[WHAT NEEDS TO BE DONE] Write out word for word each line from the one containing "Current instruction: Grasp" through the close of the listing, including both ends. Pictures do not belong in the copy.

[PROVIDED DATA]
★ ★ ★ ★ ★
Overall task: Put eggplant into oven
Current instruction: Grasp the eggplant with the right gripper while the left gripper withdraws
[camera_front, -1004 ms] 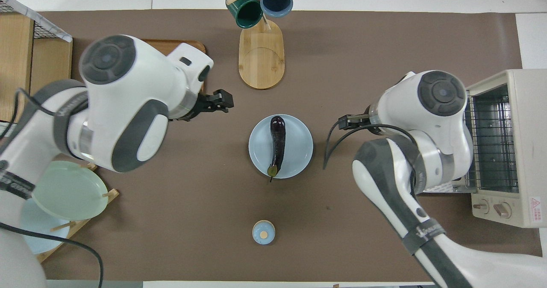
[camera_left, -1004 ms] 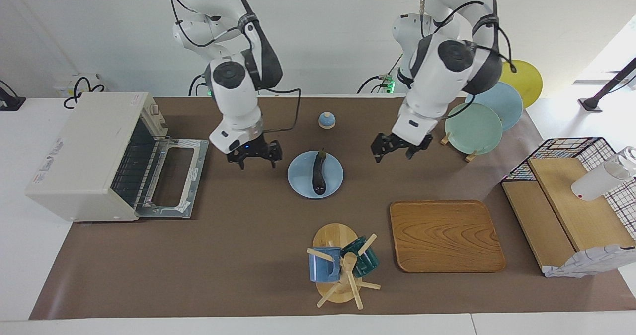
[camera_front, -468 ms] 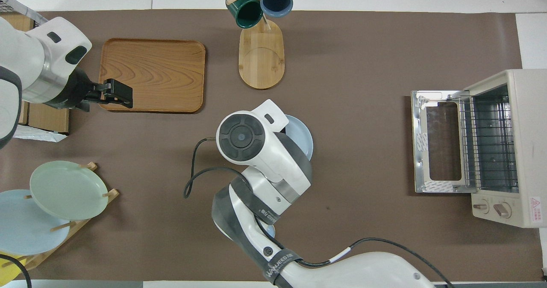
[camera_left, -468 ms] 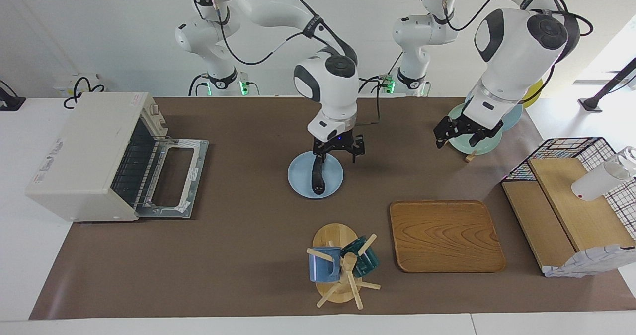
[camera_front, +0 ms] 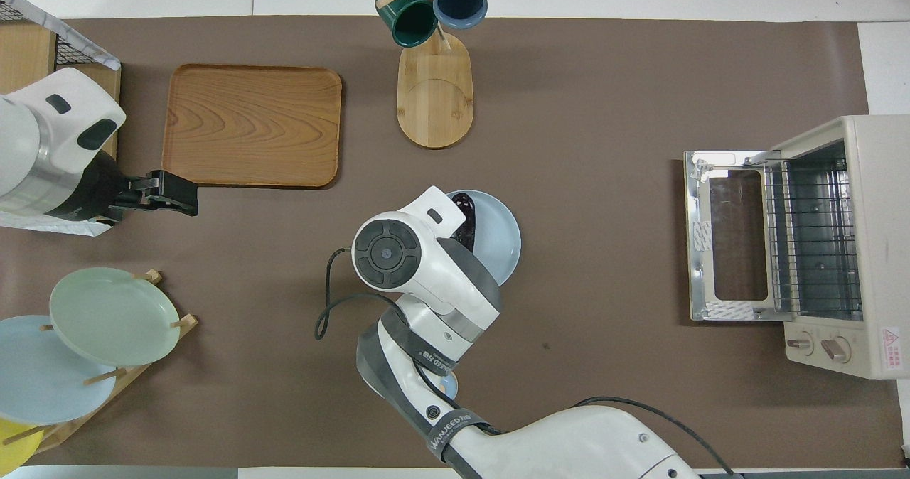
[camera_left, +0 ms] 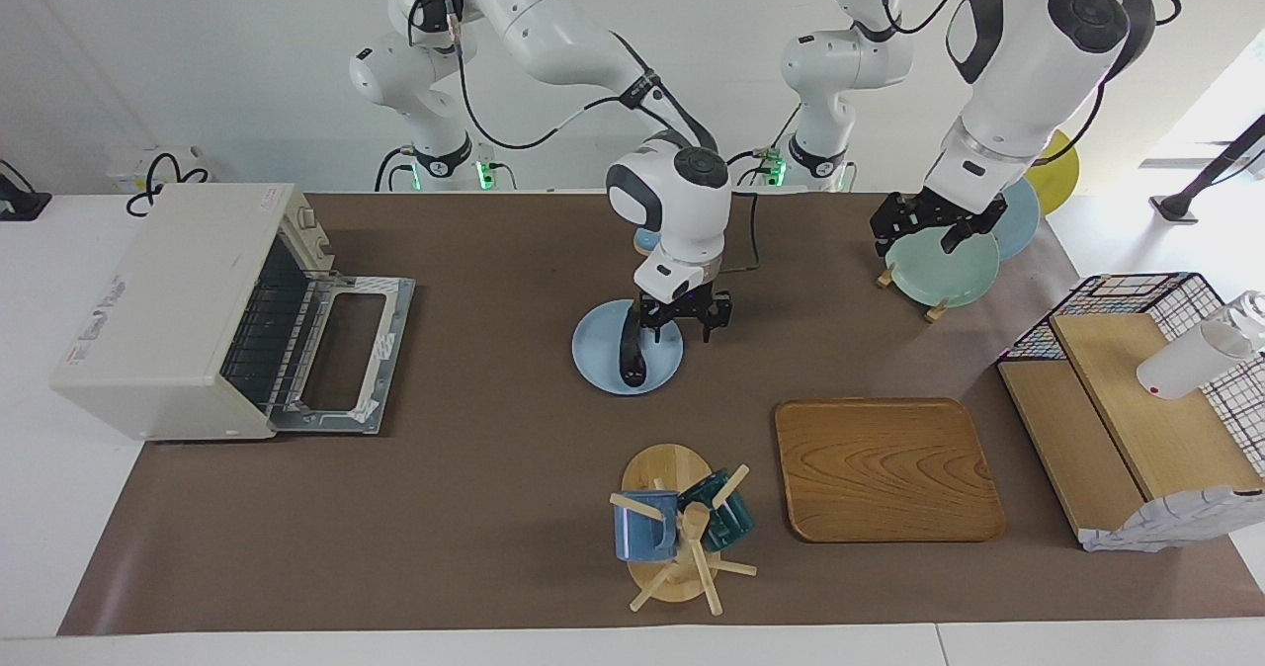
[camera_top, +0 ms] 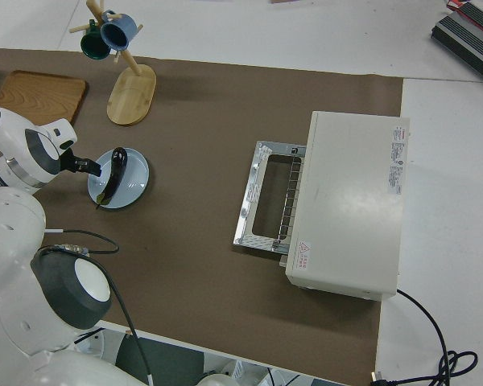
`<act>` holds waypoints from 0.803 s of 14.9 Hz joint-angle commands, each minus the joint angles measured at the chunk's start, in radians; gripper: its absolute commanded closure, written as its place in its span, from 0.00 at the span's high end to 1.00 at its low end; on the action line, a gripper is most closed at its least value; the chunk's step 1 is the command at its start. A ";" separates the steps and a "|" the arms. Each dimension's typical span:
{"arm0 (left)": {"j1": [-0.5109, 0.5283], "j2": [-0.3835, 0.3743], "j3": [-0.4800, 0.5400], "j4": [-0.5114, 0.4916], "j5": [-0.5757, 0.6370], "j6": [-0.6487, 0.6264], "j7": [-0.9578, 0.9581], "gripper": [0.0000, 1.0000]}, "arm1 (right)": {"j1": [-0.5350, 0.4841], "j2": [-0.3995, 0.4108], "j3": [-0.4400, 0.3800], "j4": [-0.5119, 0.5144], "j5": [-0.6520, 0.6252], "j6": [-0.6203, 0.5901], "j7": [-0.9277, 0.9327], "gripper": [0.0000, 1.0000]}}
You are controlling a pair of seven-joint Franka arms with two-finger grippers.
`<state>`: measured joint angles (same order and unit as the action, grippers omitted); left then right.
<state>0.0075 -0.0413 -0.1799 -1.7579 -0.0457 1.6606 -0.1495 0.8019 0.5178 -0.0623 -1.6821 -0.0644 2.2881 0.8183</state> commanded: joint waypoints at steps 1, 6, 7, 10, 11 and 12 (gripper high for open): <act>-0.007 -0.003 0.031 0.029 0.017 0.004 0.016 1.00 | -0.004 -0.045 0.002 -0.073 -0.012 0.047 -0.019 0.62; -0.052 0.011 0.063 0.070 0.021 -0.033 0.015 1.00 | -0.004 -0.047 0.002 -0.086 -0.012 0.066 -0.022 0.27; -0.054 0.011 0.063 0.070 0.021 -0.033 0.015 1.00 | -0.004 -0.047 0.002 -0.096 -0.012 0.079 -0.022 0.24; -0.058 0.032 0.066 0.099 0.021 -0.030 0.015 1.00 | -0.003 -0.050 0.002 -0.111 -0.012 0.096 -0.025 0.00; -0.060 0.035 0.071 0.109 0.021 -0.031 0.015 1.00 | -0.003 -0.050 0.002 -0.110 -0.012 0.091 -0.025 0.00; -0.063 0.035 0.072 0.109 0.021 -0.031 0.015 1.00 | -0.003 -0.050 0.002 -0.107 -0.012 0.088 -0.027 0.00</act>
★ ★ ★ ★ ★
[YOUR SOLUTION]
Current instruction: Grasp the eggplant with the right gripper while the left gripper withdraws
[camera_front, -1004 ms] 
[camera_left, -1004 ms] 
[camera_front, -468 ms] 
[camera_left, -468 ms] 
[camera_front, +0 ms] 
[camera_left, +0 ms] 
[camera_top, +0 ms] 
`<act>` holds waypoints from 0.803 s of 14.9 Hz joint-angle commands, each minus the joint angles measured at the chunk's start, in radians; gripper: its absolute commanded closure, written as its place in its span, from 0.00 at the span's high end to 1.00 at its low end; on the action line, a gripper is most closed at its least value; the chunk's step 1 is the command at its start. A ";" separates the steps and a "|" the arms. Each dimension's typical span:
{"arm0 (left)": {"j1": [-0.5109, 0.5283], "j2": [-0.3835, 0.3743], "j3": [-0.4800, 0.5400], "j4": [-0.5114, 0.4916], "j5": [-0.5757, 0.6370], "j6": [-0.6487, 0.6264], "j7": [-0.9578, 0.9581], "gripper": [0.0000, 1.0000]}, "arm1 (right)": {"j1": [-0.5350, 0.4841], "j2": [-0.3995, 0.4108], "j3": [-0.4400, 0.3800], "j4": [-0.5119, 0.5144], "j5": [-0.6520, 0.6252], "j6": [-0.6203, 0.5901], "j7": [-0.9277, 0.9327], "gripper": [0.0000, 1.0000]}}
You are controlling a pair of seven-joint Franka arms with two-finger grippers.
`<state>`: measured joint angles (same order and unit as the action, grippers omitted); left then right.
<state>0.0075 -0.0413 -0.1799 -1.7579 -0.0457 1.6606 -0.1495 0.8019 0.5178 -0.0623 -1.6821 -0.0644 2.2881 0.8183</state> commanded: joint waypoints at steps 1, 6, 7, 10, 11 and 12 (gripper high for open): <act>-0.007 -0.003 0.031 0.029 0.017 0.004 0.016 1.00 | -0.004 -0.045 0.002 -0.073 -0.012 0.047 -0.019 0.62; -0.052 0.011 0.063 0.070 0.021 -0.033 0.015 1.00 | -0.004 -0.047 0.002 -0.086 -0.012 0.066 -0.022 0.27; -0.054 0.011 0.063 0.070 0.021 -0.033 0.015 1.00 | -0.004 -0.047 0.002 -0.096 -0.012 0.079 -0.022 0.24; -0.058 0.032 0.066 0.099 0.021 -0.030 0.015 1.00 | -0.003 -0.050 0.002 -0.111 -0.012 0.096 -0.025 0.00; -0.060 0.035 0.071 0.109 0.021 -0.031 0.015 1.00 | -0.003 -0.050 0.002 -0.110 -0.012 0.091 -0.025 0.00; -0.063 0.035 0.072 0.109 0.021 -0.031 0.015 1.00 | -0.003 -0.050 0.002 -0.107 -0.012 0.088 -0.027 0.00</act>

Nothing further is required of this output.